- _TASK DESCRIPTION_
The full listing should be duplicated word for word.

- _SUPPLIED MATERIAL_
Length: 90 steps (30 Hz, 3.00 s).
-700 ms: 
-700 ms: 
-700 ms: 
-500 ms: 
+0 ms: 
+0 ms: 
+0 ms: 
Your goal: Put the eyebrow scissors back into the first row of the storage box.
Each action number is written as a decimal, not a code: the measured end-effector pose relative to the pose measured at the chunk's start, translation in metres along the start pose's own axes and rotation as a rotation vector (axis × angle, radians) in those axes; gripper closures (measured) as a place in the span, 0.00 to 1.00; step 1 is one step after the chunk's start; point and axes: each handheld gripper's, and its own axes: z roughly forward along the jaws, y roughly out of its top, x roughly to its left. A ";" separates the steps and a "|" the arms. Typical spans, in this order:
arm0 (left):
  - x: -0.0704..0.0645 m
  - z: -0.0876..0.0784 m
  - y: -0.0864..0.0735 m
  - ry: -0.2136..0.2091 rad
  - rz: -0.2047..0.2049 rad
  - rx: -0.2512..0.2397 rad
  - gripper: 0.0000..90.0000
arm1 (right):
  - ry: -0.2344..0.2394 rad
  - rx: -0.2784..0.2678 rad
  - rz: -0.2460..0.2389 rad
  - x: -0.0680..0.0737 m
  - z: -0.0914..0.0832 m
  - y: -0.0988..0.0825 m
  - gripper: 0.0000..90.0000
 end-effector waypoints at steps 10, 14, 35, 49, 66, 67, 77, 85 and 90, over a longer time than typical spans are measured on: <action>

- _WORKED SOLUTION_
Length: 90 steps (30 Hz, 3.00 s).
-700 ms: 
-700 ms: 
-700 ms: 
-500 ms: 
+0 ms: 
+0 ms: 
+0 ms: 
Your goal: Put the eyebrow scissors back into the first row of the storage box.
Each action number is written as a decimal, not a code: the measured end-effector pose relative to the pose measured at the chunk's start, translation in metres along the start pose's own axes and rotation as a rotation vector (axis × angle, radians) in those axes; gripper closures (measured) as a place in the span, 0.00 to 1.00; step 1 is one step after the chunk's start; point and axes: each handheld gripper's, and its own axes: z roughly forward along the jaws, y roughly out of its top, x roughly to its left. A ";" separates the steps and a "|" the arms. Typical spans, in this order:
arm0 (left):
  - x: -0.0704..0.0645 m
  - z: -0.0876..0.0784 m
  - y: -0.0864..0.0735 m
  - ry: -0.2136..0.2091 rad
  - rz: -0.2047..0.2049 rad
  - rx: -0.2512..0.2397 rad
  - gripper: 0.0000..90.0000
arm1 (right):
  - ry: -0.2344..0.2394 rad
  - rx: -0.2784..0.2678 rad
  - rz: -0.2460..0.2389 rad
  - x: -0.0680..0.0737 m
  - z: -0.0914..0.0832 m
  - y: -0.0988..0.0825 m
  - gripper: 0.0000..90.0000
 end-effector waypoints at steps 10, 14, 35, 49, 66, 67, 77, 85 and 90, over a longer time than typical spans are measured on: <action>

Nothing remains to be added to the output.